Gene-specific sex effects on eosinophil infiltration in leishmaniasis

Martina Slapničková; Valeriya Volkova; Marie Čepičková; Tatyana Kobets; Matyáš Šíma; Milena Svobodová; Peter Demant; Marie Lipoldová

doi:10.1186/s13293-016-0117-3

Gene-specific sex effects on eosinophil infiltration in leishmaniasis

Biol Sex Differ. 2016 Nov 22:7:59. doi: 10.1186/s13293-016-0117-3. eCollection 2016.

Authors

Martina Slapničková¹, Valeriya Volkova¹, Marie Čepičková¹, Tatyana Kobets¹, Matyáš Šíma¹, Milena Svobodová², Peter Demant³, Marie Lipoldová¹

Affiliations

¹ Laboratory of Molecular and Cellular Immunology, Institute of Molecular Genetics, Academy of Sciences of the Czech Republic, Vídeňská 1083, 142 20 Prague, Czech Republic.
² Faculty of Science, Charles University, 128 44 Prague, Czech Republic.
³ Roswell Park Cancer Institute, Buffalo, NY 14263 USA.

Abstract

Background: Sex influences susceptibility to many infectious diseases, including some manifestations of leishmaniasis. The disease is caused by parasites that enter to the skin and can spread to the lymph nodes, spleen, liver, bone marrow, and sometimes lungs. Parasites induce host defenses including cell infiltration, leading to protective or ineffective inflammation. These responses are often influenced by host genotype and sex. We analyzed the role of sex in the impact of specific gene loci on eosinophil infiltration and its functional relevance.
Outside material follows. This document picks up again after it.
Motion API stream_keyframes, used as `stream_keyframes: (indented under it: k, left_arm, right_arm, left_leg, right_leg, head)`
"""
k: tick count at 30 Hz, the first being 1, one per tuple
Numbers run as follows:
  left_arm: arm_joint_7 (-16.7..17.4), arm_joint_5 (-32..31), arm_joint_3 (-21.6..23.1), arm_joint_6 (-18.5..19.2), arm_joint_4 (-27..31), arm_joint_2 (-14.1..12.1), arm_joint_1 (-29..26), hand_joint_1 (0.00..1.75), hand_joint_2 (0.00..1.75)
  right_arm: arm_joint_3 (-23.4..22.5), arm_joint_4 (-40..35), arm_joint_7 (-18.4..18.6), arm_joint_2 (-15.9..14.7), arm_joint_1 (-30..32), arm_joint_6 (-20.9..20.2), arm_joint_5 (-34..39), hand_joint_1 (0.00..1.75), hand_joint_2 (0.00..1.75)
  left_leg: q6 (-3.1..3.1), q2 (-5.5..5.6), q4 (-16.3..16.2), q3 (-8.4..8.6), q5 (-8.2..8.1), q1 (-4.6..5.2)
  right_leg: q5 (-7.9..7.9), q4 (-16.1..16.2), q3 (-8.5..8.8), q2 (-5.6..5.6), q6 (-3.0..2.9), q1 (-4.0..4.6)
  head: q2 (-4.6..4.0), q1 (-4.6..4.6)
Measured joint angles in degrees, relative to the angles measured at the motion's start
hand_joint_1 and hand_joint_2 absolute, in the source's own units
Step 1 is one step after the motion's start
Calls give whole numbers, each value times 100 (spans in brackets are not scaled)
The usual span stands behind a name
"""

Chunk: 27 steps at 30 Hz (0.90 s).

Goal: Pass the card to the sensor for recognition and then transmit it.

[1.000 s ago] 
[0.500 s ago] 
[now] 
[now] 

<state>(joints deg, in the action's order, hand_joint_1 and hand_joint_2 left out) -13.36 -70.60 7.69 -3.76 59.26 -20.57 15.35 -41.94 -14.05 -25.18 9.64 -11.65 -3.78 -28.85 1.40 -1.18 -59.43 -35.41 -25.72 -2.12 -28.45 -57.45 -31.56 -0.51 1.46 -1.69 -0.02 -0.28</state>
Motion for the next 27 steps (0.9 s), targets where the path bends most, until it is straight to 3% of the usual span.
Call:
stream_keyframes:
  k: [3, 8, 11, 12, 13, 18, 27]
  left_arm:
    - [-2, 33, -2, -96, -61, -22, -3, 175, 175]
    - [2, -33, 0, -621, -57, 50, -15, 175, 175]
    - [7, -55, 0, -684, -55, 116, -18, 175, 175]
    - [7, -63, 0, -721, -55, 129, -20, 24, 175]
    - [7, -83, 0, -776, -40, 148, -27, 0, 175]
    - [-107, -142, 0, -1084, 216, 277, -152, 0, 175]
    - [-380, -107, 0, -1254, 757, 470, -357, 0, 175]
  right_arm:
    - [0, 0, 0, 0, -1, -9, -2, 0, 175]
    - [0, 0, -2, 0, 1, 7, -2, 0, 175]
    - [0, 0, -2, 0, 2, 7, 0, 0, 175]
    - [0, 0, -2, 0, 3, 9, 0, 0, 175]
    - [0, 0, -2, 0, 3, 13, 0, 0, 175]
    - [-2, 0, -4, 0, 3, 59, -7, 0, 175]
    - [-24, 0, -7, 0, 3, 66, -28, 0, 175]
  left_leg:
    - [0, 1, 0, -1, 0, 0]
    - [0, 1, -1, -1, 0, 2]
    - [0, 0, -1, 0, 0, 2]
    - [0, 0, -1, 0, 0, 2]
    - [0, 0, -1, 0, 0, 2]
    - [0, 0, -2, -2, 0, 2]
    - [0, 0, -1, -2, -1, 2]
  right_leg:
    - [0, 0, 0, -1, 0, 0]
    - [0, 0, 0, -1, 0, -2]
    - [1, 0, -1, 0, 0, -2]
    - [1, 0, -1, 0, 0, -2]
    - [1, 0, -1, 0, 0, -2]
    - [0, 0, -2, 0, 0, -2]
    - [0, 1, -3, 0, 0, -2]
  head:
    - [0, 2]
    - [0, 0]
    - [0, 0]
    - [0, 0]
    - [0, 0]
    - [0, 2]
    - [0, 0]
Methods: We studied the genetic control of infiltration of eosinophils into the inguinal lymph nodes after 8 weeks of Leishmania major infection using mouse strains BALB/c, STS, and recombinant congenic strains CcS-1,-3,-4,-5,-7,-9,-11,-12,-15,-16,-18, and -20, each of which contains a different random set of 12.5% genes from the parental "donor" strain STS and 87.5% genes from the "background" strain BALB/c. Numbers of eosinophils were counted in hematoxylin-eosin-stained sections of the inguinal lymph nodes under a light microscope. Parasite load was determined using PCR-ELISA.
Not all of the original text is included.